◆ **Information provided**:
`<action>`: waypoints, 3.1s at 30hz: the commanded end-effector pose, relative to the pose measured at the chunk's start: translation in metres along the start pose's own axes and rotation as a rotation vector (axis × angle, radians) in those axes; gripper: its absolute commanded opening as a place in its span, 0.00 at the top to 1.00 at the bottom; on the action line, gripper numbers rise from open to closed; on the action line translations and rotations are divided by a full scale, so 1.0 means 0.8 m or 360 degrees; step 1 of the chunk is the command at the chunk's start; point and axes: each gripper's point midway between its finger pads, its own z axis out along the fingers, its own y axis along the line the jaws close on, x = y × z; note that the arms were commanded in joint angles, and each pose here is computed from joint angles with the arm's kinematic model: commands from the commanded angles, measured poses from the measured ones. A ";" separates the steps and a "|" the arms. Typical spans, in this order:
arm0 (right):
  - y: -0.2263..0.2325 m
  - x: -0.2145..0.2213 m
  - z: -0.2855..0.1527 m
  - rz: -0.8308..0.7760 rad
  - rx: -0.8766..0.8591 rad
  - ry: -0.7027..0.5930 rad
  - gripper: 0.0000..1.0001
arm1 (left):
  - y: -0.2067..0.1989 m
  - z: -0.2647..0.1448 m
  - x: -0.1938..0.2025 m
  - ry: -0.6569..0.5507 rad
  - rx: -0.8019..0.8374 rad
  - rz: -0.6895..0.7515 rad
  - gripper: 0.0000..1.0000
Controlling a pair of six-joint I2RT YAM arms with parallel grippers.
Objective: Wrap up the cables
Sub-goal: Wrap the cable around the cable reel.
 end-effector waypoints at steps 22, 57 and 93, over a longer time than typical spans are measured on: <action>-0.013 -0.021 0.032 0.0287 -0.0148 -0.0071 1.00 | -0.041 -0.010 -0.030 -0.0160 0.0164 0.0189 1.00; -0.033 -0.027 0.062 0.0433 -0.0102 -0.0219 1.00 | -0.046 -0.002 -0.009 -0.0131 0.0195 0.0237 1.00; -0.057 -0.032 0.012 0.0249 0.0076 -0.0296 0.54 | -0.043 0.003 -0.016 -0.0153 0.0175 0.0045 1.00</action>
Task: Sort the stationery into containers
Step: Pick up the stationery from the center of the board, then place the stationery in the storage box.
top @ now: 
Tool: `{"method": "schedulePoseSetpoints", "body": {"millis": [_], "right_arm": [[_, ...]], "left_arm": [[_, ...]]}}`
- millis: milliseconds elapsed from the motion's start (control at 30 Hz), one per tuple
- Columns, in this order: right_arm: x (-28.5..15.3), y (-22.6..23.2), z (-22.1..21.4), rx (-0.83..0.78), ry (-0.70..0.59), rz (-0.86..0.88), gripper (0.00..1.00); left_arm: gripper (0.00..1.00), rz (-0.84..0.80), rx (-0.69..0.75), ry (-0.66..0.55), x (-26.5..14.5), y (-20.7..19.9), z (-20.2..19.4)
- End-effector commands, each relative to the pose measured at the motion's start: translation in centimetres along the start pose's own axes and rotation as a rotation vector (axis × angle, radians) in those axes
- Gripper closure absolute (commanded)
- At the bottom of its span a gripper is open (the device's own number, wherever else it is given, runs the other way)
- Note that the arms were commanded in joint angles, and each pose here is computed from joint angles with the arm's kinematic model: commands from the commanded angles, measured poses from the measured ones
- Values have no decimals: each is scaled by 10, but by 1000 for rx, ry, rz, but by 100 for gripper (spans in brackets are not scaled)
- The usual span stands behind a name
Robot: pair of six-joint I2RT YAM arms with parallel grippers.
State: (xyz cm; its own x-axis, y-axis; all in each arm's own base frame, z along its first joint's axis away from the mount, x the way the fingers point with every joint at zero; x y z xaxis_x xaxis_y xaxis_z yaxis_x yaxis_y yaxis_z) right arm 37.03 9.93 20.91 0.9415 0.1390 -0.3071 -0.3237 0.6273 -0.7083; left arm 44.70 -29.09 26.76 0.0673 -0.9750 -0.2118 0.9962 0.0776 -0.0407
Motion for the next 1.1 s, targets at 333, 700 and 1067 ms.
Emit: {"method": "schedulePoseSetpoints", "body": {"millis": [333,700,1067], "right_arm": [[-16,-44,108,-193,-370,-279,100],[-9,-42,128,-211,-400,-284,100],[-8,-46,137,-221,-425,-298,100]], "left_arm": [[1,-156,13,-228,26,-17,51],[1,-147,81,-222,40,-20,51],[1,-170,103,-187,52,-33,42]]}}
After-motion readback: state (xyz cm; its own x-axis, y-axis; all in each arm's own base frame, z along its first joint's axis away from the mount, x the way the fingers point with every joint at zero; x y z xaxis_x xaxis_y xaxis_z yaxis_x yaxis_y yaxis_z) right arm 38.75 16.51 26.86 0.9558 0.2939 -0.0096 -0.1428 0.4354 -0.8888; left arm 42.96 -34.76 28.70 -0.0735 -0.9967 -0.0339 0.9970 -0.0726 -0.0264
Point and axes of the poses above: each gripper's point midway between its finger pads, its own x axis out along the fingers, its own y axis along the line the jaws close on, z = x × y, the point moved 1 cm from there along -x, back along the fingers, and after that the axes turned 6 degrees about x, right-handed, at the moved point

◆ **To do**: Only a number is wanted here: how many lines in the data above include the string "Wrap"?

◆ **Output for this exercise**: 2